Синим цветом я выделил серверную часть (то, что будет работать вне компьютера игрока):

• Master server — отвечает за хранение учетной записи игрока и управление ею;
• Game server — отвечает за отслеживание состояния элементов в игре, а также местоположения игроков и врагов на карте;
• Anti-cheat database — база данных игроков.

Настраиваем Quack​

Если после развертывания Quack (как это сделать, смотри в руководстве и ) у тебя ничего не работает, то советую повнимательнее изучить следующие файлы и настроить сетевые адреса и порты в соответствии с реальными условиями.

GameDevCAServer\Program.cs​

var settings = MongoClientSettings.FromConnectionString(env["DB_URI"]);
settings.ServerApi = new ServerApi(ServerApiVersion.V1);

var mongoClient = new MongoClient(settings);
database = mongoClient.GetDatabase(env["DB_NAME"]);

Quack-server\src\main.js​

class Config {
static DB_URI = process.env.DB_URI
static DB_NAME = process.env.DB_NAME
static PORT = process.env.PORT

static CLIENT = new MongoClient(this.DB_URI)

static DEV_MODE = true
static VERSION = process.env.npm_package_version
}

Quack-internal\constants.hpp​

namespace constants {
const LPCWSTR W_DLL_NAME { L"Quack-internal" };
const LPCSTR DLL_NAME{ "Quack-internal" };

const std::string VERSION { "0.6.5" };
constexpr unsigned IPC_PORT = 5175; // Local machine communications port
constexpr unsigned NET_PORT = 7982; // Foreign network communications port
static constexpr bool DBG = false;
}

Quack-client\constants.hpp​

namespace constants {
const std::string VERSION{ "0.4.2" };
const std::string NAME{ "Quack" };
constexpr unsigned IPC_PORT = 5175; // Local machine communications port
constexpr unsigned NET_PORT = 7982; // Foreign network communications port
static constexpr bool DBG = false;
}

Quack-client\flashpoint.cpp​

http::Client cli{ "localhost", constants::NET_PORT };

Проверяем работоспособность Quack​

Для начала нам нужно убедиться в том, что все работает.
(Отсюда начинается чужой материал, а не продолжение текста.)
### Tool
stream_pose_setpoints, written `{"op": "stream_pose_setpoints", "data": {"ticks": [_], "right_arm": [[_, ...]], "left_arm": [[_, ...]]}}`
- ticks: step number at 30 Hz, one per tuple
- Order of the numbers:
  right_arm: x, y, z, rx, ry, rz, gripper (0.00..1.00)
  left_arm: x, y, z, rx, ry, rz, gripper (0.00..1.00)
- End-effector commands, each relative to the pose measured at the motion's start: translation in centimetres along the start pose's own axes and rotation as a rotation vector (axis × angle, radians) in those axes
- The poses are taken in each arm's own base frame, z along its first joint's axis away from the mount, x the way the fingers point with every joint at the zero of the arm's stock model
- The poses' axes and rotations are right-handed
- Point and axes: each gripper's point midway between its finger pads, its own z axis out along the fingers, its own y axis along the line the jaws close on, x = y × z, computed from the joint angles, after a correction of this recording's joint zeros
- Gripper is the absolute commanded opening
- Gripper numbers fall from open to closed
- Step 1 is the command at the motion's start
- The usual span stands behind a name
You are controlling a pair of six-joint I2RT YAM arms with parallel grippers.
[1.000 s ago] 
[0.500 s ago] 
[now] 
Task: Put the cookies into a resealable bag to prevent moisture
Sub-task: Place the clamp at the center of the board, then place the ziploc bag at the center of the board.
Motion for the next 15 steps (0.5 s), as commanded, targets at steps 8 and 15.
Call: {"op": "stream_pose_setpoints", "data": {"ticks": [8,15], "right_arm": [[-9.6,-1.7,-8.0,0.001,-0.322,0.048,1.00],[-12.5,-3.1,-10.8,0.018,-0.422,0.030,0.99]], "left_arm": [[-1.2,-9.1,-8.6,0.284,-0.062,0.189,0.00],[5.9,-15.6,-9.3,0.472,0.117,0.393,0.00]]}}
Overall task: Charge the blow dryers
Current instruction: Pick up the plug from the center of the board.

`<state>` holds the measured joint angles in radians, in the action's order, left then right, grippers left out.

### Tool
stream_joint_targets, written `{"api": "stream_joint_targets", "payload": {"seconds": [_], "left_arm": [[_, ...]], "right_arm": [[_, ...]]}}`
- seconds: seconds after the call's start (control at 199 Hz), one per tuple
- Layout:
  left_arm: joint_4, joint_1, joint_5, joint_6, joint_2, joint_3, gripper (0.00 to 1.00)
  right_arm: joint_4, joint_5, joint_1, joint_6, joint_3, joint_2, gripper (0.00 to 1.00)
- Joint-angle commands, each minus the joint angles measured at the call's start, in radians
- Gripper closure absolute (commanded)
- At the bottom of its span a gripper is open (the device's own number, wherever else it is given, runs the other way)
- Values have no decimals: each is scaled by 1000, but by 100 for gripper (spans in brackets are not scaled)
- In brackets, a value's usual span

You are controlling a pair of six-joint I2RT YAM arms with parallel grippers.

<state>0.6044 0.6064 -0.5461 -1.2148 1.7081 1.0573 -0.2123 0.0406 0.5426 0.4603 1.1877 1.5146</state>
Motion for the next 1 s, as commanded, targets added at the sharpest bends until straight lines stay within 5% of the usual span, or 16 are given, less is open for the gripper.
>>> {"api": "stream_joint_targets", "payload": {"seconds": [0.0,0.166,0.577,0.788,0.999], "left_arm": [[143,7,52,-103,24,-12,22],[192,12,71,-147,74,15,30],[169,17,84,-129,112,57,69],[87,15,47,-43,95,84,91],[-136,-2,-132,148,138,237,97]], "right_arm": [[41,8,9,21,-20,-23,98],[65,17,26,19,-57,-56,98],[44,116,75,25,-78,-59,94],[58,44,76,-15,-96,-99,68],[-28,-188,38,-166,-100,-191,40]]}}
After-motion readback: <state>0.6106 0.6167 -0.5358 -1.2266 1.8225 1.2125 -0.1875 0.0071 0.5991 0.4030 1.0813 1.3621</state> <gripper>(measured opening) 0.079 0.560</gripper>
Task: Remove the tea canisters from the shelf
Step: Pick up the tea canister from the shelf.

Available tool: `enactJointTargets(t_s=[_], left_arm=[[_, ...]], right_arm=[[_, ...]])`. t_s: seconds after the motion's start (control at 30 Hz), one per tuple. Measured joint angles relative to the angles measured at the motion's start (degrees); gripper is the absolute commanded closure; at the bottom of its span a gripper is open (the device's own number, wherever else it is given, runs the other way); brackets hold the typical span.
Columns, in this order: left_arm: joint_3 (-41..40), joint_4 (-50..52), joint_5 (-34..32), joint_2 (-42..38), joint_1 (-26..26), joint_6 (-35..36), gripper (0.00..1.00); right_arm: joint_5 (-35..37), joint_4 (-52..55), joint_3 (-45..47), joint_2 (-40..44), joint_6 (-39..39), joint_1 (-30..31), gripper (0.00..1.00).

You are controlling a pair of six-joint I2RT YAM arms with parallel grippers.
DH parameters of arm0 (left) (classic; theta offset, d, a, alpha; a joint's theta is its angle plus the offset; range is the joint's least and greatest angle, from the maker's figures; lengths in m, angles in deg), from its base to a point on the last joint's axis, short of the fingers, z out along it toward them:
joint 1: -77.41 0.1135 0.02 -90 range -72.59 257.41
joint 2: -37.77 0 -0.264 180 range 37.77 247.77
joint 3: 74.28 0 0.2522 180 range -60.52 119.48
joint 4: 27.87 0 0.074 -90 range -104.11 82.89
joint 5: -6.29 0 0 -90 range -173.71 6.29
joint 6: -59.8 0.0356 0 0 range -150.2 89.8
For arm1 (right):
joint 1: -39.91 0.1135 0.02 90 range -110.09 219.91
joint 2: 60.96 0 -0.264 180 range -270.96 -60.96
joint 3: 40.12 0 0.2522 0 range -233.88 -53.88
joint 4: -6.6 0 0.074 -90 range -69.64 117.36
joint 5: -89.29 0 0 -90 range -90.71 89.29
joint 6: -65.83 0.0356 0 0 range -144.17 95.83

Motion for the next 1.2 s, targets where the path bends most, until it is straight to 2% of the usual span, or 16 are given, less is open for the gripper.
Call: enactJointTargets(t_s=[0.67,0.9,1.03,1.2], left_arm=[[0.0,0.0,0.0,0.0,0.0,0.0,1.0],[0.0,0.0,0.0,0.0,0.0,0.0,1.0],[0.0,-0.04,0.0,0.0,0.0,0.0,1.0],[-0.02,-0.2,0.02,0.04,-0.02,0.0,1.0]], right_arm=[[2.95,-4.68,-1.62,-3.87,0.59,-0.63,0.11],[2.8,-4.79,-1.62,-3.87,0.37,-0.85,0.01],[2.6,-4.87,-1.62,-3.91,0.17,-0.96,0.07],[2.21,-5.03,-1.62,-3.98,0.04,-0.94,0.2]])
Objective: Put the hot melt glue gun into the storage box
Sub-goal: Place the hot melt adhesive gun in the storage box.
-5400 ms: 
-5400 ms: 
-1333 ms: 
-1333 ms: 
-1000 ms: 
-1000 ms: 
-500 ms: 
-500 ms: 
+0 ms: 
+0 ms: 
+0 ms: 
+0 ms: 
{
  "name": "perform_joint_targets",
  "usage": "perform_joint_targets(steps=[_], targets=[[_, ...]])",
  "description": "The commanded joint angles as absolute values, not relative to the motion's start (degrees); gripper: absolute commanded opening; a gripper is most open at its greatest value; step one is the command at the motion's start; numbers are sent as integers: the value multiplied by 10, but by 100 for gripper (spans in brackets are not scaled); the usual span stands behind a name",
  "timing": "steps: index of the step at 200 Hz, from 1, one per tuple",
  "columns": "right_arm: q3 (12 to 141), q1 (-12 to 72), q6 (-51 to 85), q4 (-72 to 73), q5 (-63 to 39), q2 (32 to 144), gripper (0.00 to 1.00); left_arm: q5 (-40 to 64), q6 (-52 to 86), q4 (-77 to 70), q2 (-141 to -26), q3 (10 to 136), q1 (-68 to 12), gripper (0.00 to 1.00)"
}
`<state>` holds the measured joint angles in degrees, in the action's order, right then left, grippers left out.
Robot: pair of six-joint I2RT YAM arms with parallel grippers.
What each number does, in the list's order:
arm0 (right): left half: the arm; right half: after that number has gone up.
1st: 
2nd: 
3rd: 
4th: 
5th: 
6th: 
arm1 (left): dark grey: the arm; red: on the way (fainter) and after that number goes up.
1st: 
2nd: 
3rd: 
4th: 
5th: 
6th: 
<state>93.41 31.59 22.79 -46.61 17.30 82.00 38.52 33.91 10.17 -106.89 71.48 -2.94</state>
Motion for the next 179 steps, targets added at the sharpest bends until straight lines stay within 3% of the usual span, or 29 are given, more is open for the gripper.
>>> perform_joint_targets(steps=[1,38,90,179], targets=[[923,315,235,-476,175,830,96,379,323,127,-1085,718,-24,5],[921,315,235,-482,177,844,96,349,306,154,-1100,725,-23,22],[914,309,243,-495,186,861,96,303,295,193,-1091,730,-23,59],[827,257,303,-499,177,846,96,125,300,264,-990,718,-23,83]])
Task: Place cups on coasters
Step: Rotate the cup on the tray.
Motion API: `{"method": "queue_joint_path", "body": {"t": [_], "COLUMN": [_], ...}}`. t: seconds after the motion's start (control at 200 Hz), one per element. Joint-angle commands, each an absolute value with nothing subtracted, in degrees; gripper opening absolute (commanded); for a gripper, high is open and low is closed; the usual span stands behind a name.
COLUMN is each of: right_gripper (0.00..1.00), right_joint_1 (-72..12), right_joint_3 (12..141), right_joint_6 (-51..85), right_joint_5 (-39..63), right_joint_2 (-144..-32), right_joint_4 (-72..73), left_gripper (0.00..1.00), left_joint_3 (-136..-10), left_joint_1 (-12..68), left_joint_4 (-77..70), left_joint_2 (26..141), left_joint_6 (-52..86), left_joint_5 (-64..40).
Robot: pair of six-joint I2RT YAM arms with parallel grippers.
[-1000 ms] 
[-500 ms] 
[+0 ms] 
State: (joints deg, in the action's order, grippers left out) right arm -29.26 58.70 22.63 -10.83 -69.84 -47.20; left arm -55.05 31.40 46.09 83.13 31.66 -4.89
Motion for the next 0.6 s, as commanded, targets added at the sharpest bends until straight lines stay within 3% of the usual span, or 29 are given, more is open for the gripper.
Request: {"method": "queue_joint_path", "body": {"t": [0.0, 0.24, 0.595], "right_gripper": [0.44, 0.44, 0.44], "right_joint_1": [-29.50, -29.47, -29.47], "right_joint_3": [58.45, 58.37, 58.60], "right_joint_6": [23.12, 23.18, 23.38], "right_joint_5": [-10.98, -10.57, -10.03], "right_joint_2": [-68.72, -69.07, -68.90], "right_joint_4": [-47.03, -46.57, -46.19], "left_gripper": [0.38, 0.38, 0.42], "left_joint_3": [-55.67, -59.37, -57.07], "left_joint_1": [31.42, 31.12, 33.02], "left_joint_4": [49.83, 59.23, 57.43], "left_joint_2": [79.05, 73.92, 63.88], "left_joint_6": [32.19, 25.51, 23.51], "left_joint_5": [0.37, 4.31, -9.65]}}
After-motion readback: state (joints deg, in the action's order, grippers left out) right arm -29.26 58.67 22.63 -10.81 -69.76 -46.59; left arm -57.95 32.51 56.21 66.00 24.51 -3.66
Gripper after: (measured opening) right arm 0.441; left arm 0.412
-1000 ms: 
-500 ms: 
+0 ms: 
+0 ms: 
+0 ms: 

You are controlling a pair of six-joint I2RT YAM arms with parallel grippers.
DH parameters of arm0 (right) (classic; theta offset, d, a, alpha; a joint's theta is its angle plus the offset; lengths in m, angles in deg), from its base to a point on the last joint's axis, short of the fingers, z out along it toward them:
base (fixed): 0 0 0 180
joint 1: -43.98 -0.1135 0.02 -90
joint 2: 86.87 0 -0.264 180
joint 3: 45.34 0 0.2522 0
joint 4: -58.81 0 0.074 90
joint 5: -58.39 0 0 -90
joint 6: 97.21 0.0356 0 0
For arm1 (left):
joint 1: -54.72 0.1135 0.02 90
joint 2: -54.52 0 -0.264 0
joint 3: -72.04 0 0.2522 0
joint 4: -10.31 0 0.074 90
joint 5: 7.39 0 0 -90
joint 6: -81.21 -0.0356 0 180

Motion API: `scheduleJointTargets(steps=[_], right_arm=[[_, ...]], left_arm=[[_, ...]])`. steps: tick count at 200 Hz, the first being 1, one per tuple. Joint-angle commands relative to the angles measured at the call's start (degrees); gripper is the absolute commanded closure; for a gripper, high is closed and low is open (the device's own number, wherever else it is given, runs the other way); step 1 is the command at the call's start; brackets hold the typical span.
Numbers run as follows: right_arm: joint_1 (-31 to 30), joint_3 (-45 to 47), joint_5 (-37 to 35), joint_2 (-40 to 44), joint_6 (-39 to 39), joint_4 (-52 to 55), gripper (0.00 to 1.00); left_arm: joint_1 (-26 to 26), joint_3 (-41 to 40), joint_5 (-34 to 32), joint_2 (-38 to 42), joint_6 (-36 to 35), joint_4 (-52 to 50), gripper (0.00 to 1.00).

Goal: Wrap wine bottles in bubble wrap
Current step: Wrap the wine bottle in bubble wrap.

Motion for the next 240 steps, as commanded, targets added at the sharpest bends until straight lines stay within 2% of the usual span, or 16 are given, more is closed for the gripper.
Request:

Для этого так же, как и автор античита, будем использовать его игру , инжектор и внутренний чит . Подключимся к серверу по адресу lh (localhost) с ником xakep0.



В консоли игрового сервера видим, что произошло подключение.



Также в базе данных античита видим, что появилась запись.



Начинаем тест. Для этого в командной строке выполним Destroject.exe Inertia (не забыв рядом положить Inertia-cheat.dll). Видим, что инжект чита успешно выполнен.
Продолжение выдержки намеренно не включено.